BEGIN MATERIAL PROVIDED

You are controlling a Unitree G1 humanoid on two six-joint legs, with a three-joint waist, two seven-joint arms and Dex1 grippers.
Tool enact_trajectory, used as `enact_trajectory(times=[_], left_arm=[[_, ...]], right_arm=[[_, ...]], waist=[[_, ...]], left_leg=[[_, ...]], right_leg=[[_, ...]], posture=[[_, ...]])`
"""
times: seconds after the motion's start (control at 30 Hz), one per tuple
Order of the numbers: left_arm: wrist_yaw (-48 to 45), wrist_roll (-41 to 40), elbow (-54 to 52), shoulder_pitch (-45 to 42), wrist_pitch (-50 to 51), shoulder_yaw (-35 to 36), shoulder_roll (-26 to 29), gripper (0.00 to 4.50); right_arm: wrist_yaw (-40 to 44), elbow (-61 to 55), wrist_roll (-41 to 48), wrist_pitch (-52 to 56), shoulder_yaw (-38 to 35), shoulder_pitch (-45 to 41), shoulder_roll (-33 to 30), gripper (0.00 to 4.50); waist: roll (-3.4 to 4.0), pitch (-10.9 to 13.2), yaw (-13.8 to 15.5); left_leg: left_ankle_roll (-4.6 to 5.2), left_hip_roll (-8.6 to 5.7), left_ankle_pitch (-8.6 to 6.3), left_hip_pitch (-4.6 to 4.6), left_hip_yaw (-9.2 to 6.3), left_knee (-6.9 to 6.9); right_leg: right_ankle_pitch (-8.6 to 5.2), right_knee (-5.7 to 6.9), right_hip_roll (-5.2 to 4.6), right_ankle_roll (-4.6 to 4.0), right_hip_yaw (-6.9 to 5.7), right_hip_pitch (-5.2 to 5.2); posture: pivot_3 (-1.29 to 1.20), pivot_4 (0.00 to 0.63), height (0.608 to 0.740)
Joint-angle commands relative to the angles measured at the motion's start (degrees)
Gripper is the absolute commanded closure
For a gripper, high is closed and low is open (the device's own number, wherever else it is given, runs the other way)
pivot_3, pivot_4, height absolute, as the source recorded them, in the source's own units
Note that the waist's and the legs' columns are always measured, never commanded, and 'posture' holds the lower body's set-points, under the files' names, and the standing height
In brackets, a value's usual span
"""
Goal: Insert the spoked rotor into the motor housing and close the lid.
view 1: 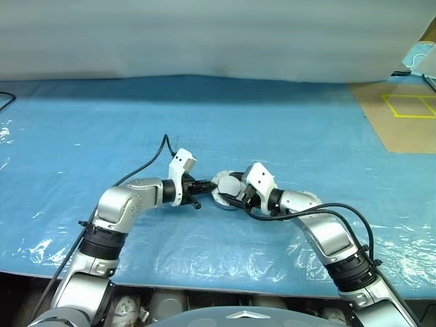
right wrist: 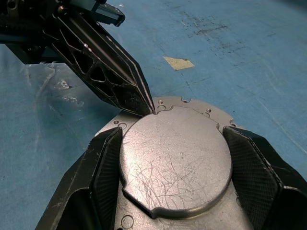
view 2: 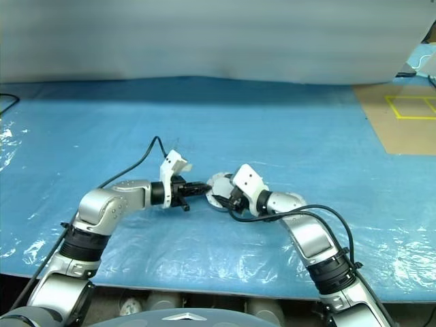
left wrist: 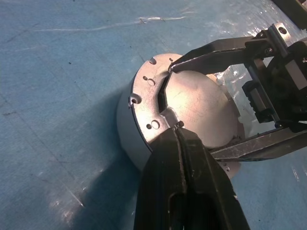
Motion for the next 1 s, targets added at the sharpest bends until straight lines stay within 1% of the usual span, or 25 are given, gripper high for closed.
enact_trajectory(times=[0.03, 0.1, 0.13, 0.17, 0.2, 0.23, 0.3, 0.37, 0.43, 0.53, 0.6, 0.73, 0.77, 0.93, 1.0], left_arm=[[-0.1, 0.28, -0.82, -0.31, 0.69, -2.04, -1.03, 4.5], [-0.19, 0.57, -0.65, -1.02, 0.61, -2.76, -1.7, 4.5], [-0.17, 0.75, -0.5, -1.23, 0.57, -2.93, -1.9, 4.5], [-0.23, 0.91, -0.29, -1.47, 0.49, -3.06, -2.04, 4.5], [-0.34, 1.08, -0.08, -1.67, 0.38, -3.13, -2.08, 4.5], [-0.44, 1.24, 0.12, -1.82, 0.28, -3.15, -2.07, 4.5], [-0.73, 1.48, 0.36, -2.03, 0.15, -3.04, -1.87, 4.5], [-1.07, 1.68, 0.54, -2.12, -0.07, -2.82, -1.43, 4.5], [-1.43, 1.81, 0.77, -2.14, -0.3, -2.69, -1.02, 4.5], [-2.15, 2.26, 1.27, -2.03, -0.89, -2.92, -0.47, 4.5], [-2.7, 2.45, 1.56, -2.05, -1.29, -3.26, -0.25, 4.5], [-3.47, 2.79, 2.03, -2.24, -2.05, -3.96, -0.45, 4.5], [-3.69, 3.0, 2.15, -2.29, -2.29, -4.18, -0.47, 4.5], [-4.26, 3.58, 2.27, -2.36, -2.9, -4.79, -0.53, 4.5], [-4.31, 3.58, 2.04, -2.24, -2.87, -4.76, -0.55, 4.5]], right_arm=[[-1.04, 4.14, -1.52, 3.08, 0.2, 1.79, -0.26, 1.54], [-0.12, 3.58, -0.72, 2.63, -0.37, 2.58, -0.75, 1.54], [0.28, 3.19, -0.41, 2.25, -0.76, 3.21, -1.11, 0.78], [0.5, 2.76, -0.01, 1.88, -1.43, 4.02, -1.38, 0.5], [0.5, 1.96, 0.86, 1.55, -2.76, 5.19, -1.44, 0.12], [0.52, 0.93, 1.9, 1.45, -4.17, 6.35, -1.45, 0.02], [1.15, -2.89, 5.67, 1.68, -8.25, 9.44, -1.56, 0.02], [2.93, -9.32, 12.32, 4.29, -13.5, 13.22, -2.4, 0.02], [3.89, -14.21, 17.74, 7.27, -17.32, 15.88, -3.35, 0.02], [0.55, -19.29, 32.22, 17.18, -26.5, 18.38, -2.32, 0.02], [-1.78, -19.72, 37.89, 22.2, -29.92, 19.25, -2.09, 0.02], [-8.15, -16.6, 46.56, 30.13, -32.53, 18.73, 1.08, 0.02], [-9.81, -15.53, 47.41, 31.69, -32.34, 18.05, 1.99, 0.02], [-17.79, -9.92, 50.85, 37.86, -31.3, 13.52, 6.96, 0.02], [-19.51, -7.77, 52.04, 39.36, -31.33, 11.67, 8.72, 0.02]], waist=[[0.0, 0.0, 0.02], [0.0, 0.0, 0.1], [0.0, 0.0, 0.21], [0.0, 0.0, 0.34], [0.0, 0.0, 0.57], [0.0, 0.0, 0.84], [0.0, 0.0, 1.47], [0.01, 0.0, 1.7], [0.03, 0.0, 1.7], [0.06, 0.01, 1.43], [0.11, -0.01, 1.39], [0.11, -0.01, 1.47], [0.13, -0.01, 1.47], [0.16, -0.02, 1.45], [0.19, -0.02, 1.52]], left_leg=[[0.0, 0.0, 0.0, 0.0, 0.0, 0.0], [0.02, 0.0, -0.01, 0.0, 0.0, -0.03], [0.03, -0.01, -0.02, 0.0, 0.0, -0.03], [0.07, -0.02, -0.04, -0.02, 0.0, -0.03], [0.11, -0.04, -0.07, -0.02, 0.0, -0.05], [0.14, -0.07, -0.08, -0.04, -0.01, -0.07], [0.15, -0.09, -0.09, -0.11, 0.0, -0.16], [0.0, -0.08, 0.0, -0.26, -0.02, -0.31], [-0.02, -0.07, 0.02, -0.5, -0.06, -0.47], [-0.06, -0.13, 0.05, -1.05, -0.16, -0.48], [-0.06, -0.1, 0.05, -1.0, -0.2, -0.49], [-0.07, -0.09, 0.05, -0.92, -0.21, -0.49], [-0.07, -0.1, 0.05, -0.92, -0.21, -0.48], [-0.08, -0.12, 0.05, -0.93, -0.21, -0.43], [-0.09, -0.12, 0.06, -0.95, -0.22, -0.44]], right_leg=[[0.0, 0.0, -0.01, 0.0, 0.0, 0.0], [-0.01, -0.01, -0.05, 0.01, 0.0, 0.0], [-0.01, -0.01, -0.07, 0.02, 0.0, 0.0], [-0.02, -0.04, -0.09, 0.04, 0.0, 0.01], [-0.04, -0.07, -0.12, 0.07, 0.0, 0.04], [-0.07, -0.11, -0.16, 0.12, 0.0, 0.05], [-0.13, -0.22, -0.17, 0.21, 0.0, 0.06], [-0.11, -0.42, -0.16, 0.19, -0.07, 0.01], [0.1, -0.67, -0.14, -0.16, -0.19, -0.09], [0.3, -0.82, 0.06, 0.04, -0.33, -0.5], [0.3, -0.77, 0.12, 0.04, -0.35, -0.5], [0.24, -0.79, 0.07, -0.07, -0.42, -0.37], [0.17, -0.79, 0.05, -0.19, -0.42, -0.37], [0.19, -0.78, 0.01, -0.21, -0.44, -0.37], [0.3, -0.77, 0.01, -0.03, -0.46, -0.37]], posture=[[0.0, 0.15, 0.74], [0.0, 0.15, 0.74], [0.0, 0.15, 0.74], [0.0, 0.15, 0.74], [0.0, 0.15, 0.74], [0.0, 0.15, 0.74], [0.0, 0.15, 0.74], [0.0, 0.15, 0.74], [0.0, 0.15, 0.74], [0.0, 0.15, 0.74], [0.0, 0.15, 0.74], [0.0, 0.15, 0.74], [0.0, 0.15, 0.74], [0.0, 0.15, 0.74], [0.0, 0.15, 0.74]])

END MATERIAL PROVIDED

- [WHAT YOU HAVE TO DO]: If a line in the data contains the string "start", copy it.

- [OUTPUT FOR THIS EXERCISE]:
times: seconds after the motion's start (control at 30 Hz), one per tuple
Joint-angle commands relative to the angles measured at the motion's start (degrees)

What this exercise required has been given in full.